▸ EXERCISE DETAILS
Reproduce the listing in full, exactly as written, but without images.

▸ DATASET CONTENT
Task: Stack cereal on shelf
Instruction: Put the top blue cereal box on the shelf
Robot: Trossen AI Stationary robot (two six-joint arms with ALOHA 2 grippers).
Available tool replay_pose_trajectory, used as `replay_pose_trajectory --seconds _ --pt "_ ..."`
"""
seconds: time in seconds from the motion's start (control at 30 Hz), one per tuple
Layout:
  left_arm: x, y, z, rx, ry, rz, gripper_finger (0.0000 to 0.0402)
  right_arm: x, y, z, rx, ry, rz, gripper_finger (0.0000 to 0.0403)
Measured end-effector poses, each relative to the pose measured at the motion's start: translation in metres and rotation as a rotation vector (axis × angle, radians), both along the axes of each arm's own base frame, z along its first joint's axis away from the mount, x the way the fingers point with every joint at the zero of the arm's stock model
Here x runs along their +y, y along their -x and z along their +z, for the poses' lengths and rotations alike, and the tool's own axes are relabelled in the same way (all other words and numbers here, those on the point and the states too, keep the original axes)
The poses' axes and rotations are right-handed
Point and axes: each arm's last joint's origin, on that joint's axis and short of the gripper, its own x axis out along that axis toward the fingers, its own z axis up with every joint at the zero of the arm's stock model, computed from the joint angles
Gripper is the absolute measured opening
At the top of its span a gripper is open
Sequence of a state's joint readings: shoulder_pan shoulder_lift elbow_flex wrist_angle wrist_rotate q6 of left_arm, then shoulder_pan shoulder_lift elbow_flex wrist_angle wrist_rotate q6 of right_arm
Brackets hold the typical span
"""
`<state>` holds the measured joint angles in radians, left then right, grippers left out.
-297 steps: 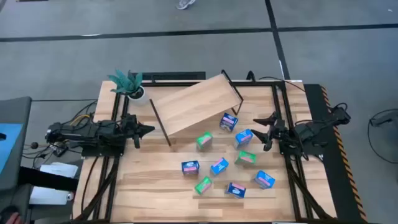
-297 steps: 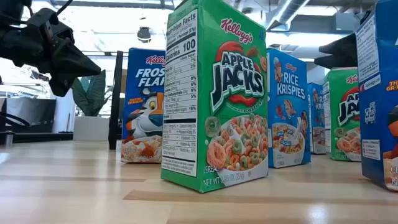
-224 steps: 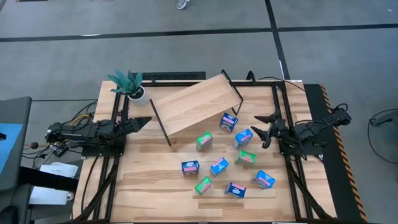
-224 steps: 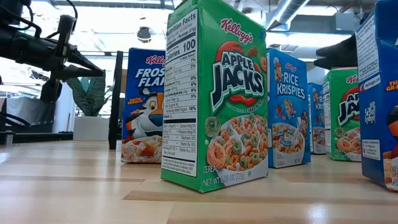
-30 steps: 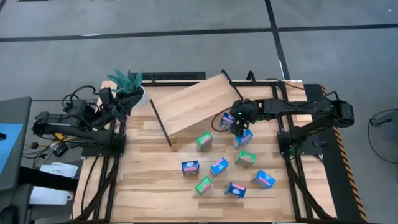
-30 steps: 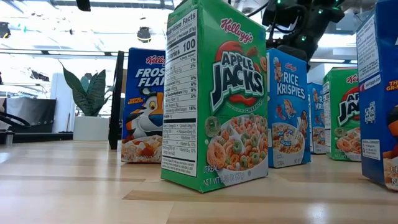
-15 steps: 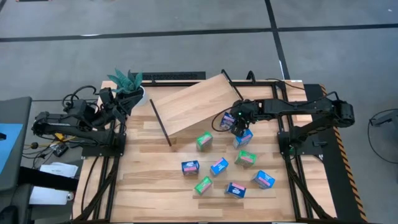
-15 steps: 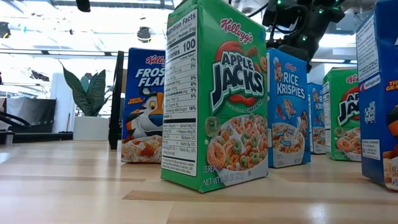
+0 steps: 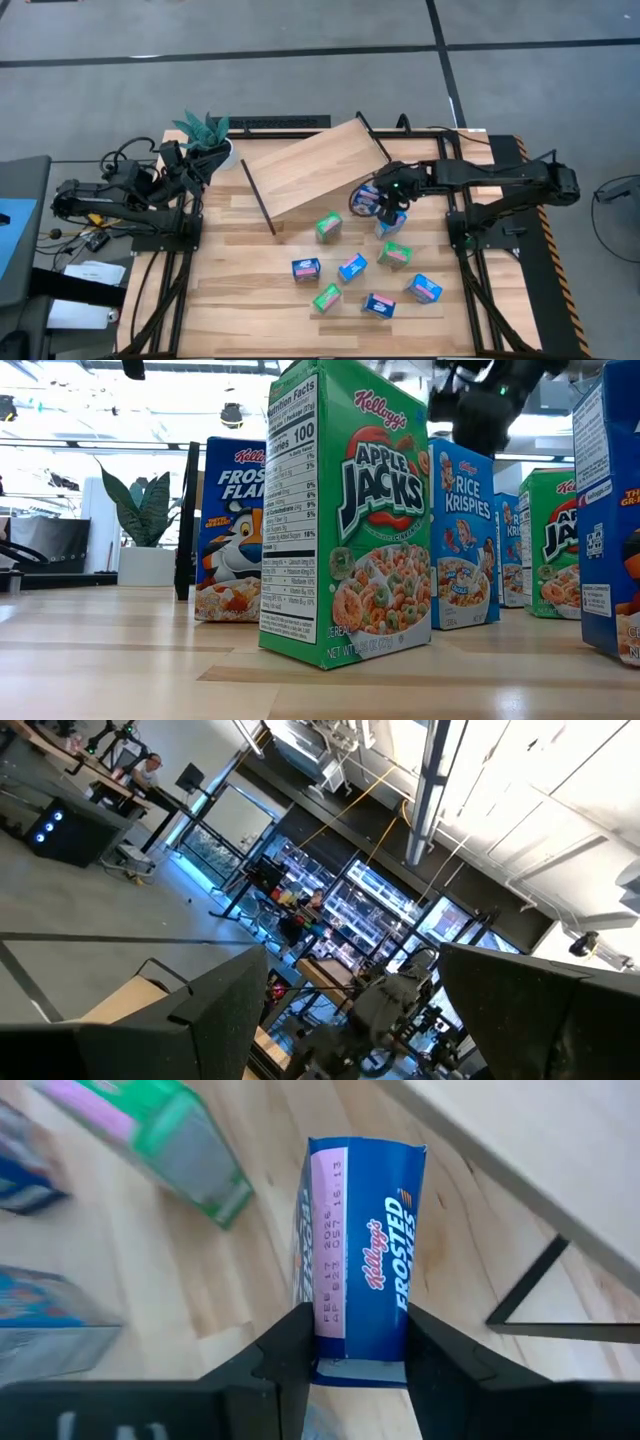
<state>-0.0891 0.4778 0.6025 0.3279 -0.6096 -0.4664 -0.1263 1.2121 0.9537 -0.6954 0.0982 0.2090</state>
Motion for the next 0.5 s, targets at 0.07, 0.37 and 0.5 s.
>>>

▸ SOLUTION BELOW
Task: Stack cereal on shelf
Instruction: Put the top blue cereal box on the shelf
Robot: Trossen AI Stationary robot (two six-joint arms with ALOHA 2 grippers).
Available tool replay_pose_trajectory, used as `replay_pose_trajectory --seconds _ --pt "_ ..."`
"""
seconds: time in seconds from the motion's start (control at 30 Hz), one per tuple
Layout:
  left_arm: x, y, z, rx, ry, rz, gripper_finger (0.0000 to 0.0402)
  right_arm: x, y, z, rx, ry, rz, gripper_finger (0.0000 to 0.0403)
Measured end-effector poses, each relative to the pose measured at the motion's start: translation in metres and rotation as a rotation vector (axis × angle, radians), both along the axes of each arm's own base frame, z along its first joint's axis away from the mount, x the way the fingers point with every joint at the zero of the arm's stock model
Here x runs along their +y, y along their -x and z along their +z, for the poses' lengths and rotations alike, and the tool's own axes are relabelled in the same way (all other words and numbers here, those on the point and the states too, keep the original axes)
The poses' axes and rotations are right-handed
Point and axes: each arm's last joint's origin, on that joint's axis and short of the gripper, its own x axis out along that axis toward the fingers, its own z axis up with every joint at the zero of the arm's stock model, computed from the joint angles
Gripper is the absolute measured opening
At the top of its span a gripper is open
Sequence of a state's joint readings: shoulder_pan shoulder_lift elbow_flex wrist_angle wrist_rotate q6 of left_arm, then shoulder_pan shoulder_lift elbow_flex wrist_angle wrist_rotate q6 of right_arm
Brackets hold the typical span
"""
`<state>` holds the measured joint angles in radians, left then right, grippers left out.
-297 steps: 
-297 steps: 
-224 steps: 
-224 steps: 
-30 steps: 
-30 steps: 
-15 steps: 
-15 steps: 
+0 steps: 
<state>-0.0891 0.4778 0.6025 0.3279 -0.6096 -0.4664 -0.1263 1.2121 0.9537 -0.6954 0.0982 0.2090</state>
Motion for the next 0.5 s, targets at 0.07, 0.37 and 0.5 s.
>>>

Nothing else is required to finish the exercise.